▸ **TASK DIRECTIONS**: The whole of the data is to be returned without a single change.

▸ **DATA SEGMENT**:
══════════
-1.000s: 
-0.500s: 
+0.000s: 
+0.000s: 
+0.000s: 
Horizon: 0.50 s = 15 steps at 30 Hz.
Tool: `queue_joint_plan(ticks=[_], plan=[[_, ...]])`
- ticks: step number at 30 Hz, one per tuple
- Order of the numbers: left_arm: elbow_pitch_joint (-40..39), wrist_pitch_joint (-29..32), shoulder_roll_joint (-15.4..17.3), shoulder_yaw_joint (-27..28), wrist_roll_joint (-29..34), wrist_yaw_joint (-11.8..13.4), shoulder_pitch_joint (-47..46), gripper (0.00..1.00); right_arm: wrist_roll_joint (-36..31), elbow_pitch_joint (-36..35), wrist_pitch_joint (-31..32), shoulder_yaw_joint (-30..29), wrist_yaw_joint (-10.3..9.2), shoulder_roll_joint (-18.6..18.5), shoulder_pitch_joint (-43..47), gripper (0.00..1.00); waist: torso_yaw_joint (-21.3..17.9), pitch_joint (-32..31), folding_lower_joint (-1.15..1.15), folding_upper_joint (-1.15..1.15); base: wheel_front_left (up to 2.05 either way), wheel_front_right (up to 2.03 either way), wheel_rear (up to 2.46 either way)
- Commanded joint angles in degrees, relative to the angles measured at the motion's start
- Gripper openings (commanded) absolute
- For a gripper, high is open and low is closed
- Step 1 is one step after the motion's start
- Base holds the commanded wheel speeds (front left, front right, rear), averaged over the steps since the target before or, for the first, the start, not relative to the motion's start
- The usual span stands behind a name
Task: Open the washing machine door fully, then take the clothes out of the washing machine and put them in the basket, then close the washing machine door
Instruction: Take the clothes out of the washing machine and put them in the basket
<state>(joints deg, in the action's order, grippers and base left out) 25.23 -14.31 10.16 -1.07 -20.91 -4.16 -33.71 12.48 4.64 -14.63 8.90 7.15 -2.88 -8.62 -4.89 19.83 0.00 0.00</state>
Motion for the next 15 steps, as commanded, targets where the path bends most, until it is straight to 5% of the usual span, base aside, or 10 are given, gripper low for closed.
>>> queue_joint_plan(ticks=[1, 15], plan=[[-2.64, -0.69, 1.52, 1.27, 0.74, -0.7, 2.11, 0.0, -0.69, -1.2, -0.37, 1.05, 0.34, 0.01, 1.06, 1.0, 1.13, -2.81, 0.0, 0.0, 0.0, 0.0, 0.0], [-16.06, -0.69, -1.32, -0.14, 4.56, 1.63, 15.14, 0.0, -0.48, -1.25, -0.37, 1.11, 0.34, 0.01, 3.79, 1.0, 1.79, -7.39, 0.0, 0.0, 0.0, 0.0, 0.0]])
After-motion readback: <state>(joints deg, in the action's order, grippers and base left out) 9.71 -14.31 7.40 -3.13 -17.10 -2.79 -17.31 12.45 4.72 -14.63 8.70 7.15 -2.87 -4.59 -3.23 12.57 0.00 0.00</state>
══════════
▸ **FINAL ANSWER**:
-1.000s: 
-0.500s: 
+0.000s: 
+0.000s: 
+0.000s: 
Horizon: 0.50 s = 15 steps at 30 Hz.
Tool: `queue_joint_plan(ticks=[_], plan=[[_, ...]])`
- ticks: step number at 30 Hz, one per tuple
- Order of the numbers: left_arm: elbow_pitch_joint (-40..39), wrist_pitch_joint (-29..32), shoulder_roll_joint (-15.4..17.3), shoulder_yaw_joint (-27..28), wrist_roll_joint (-29..34), wrist_yaw_joint (-11.8..13.4), shoulder_pitch_joint (-47..46), gripper (0.00..1.00); right_arm: wrist_roll_joint (-36..31), elbow_pitch_joint (-36..35), wrist_pitch_joint (-31..32), shoulder_yaw_joint (-30..29), wrist_yaw_joint (-10.3..9.2), shoulder_roll_joint (-18.6..18.5), shoulder_pitch_joint (-43..47), gripper (0.00..1.00); waist: torso_yaw_joint (-21.3..17.9), pitch_joint (-32..31), folding_lower_joint (-1.15..1.15), folding_upper_joint (-1.15..1.15); base: wheel_front_left (up to 2.05 either way), wheel_front_right (up to 2.03 either way), wheel_rear (up to 2.46 either way)
- Commanded joint angles in degrees, relative to the angles measured at the motion's start
- Gripper openings (commanded) absolute
- For a gripper, high is open and low is closed
- Step 1 is one step after the motion's start
- Base holds the commanded wheel speeds (front left, front right, rear), averaged over the steps since the target before or, for the first, the start, not relative to the motion's start
- The usual span stands behind a name
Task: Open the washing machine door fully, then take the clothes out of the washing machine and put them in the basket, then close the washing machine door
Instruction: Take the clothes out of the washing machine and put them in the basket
<state>(joints deg, in the action's order, grippers and base left out) 25.23 -14.31 10.16 -1.07 -20.91 -4.16 -33.71 12.48 4.64 -14.63 8.90 7.15 -2.88 -8.62 -4.89 19.83 0.00 0.00</state>
Motion for the next 15 steps, as commanded, targets where the path bends most, until it is straight to 5% of the usual span, base aside, or 10 are given, gripper low for closed.
>>> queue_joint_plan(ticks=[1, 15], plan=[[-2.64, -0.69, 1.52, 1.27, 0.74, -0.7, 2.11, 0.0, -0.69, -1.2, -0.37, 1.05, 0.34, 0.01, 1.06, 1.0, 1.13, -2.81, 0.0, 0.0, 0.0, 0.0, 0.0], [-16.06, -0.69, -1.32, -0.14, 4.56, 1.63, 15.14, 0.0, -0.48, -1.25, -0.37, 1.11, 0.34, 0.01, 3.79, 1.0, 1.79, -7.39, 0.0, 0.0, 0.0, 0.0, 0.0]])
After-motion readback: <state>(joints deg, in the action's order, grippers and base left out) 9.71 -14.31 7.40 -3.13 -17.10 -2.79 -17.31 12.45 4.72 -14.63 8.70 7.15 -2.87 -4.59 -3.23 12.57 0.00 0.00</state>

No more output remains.